When I decided to run my second, I knew I needed to increase my volume and my long run. Yet, I while I increased my average mileage to a peak of 40, I still hadn't embraced the LSR. I did get my long run up to 12 miles before my 2nd half which was almost a year after my first, and dropped my PR by almost 5 minutes to 1:35:57. The second half of this race was rough and immediately after finishing I knew that I needed to increase my mileage for two reasons: I wanted to run faster at every distance and I wanted to tackle my first marathon.
Somewhere during my formative running years, I had this idea in my head that I would/could not start marathon training until I could handle a 70 mile week.
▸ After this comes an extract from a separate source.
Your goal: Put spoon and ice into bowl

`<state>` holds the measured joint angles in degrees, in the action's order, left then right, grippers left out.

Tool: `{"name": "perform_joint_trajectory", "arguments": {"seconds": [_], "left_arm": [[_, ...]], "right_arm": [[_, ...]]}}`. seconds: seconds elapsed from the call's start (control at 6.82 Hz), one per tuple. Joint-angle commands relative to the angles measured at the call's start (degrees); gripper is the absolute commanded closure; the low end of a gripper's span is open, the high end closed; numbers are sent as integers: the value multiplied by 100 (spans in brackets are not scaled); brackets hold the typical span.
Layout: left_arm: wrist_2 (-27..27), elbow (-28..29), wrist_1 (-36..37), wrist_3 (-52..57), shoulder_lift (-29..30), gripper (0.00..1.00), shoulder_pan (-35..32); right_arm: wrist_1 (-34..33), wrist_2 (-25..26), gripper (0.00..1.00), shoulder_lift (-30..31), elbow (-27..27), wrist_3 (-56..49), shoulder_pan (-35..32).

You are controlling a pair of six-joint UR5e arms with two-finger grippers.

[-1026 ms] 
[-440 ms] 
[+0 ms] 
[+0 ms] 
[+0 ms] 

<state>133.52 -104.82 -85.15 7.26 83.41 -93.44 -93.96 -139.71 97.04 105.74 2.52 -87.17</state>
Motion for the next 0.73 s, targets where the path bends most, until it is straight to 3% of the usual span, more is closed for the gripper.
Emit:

So I began my first base building cycle the day after my half, planning to spend 4-6 weeks increasing my mileage. Just to give you a baseline, the month prior to my half, I averaged 27 miles per week on 4 runs with 2 or 3 cross training days. Normally the advice is to increase volume by no more than 10% a week to reduce the chance of injury. So what did I do, I ran 72 miles the first week, followed by weeks of 72, 84, 84, 88 and 74 miles. The first 5 weeks did not include a rest day, then week 6 was done on 5 days of running as I was getting ready for a 5K. Most of these miles were a minute or more slower per mile than I was used to. No structured speed work, and an infrequent tempo run was thrown in so I wasn't sure what to expect.
Well, after some shorter faster runs and "tapering" down to 38 miles, I dropped my 5K PR by over 2 minutes to 19:25 with very little race specific training. I was completely sold on the power of a larger aerobic base. I am currently on week 3 of my second base cycle. Week 1 was 86 and week 2 was 90 and it is getting easier to run these distances even with faster paces. I will do 2 more weeks and then start focusing on the Peachtree Road Race 10K before turning my attention to training for the Rock and Roll Savannah Marathon in November. While I might not recommend making as big a jump as I did, I do highly recommend running more long, slow miles!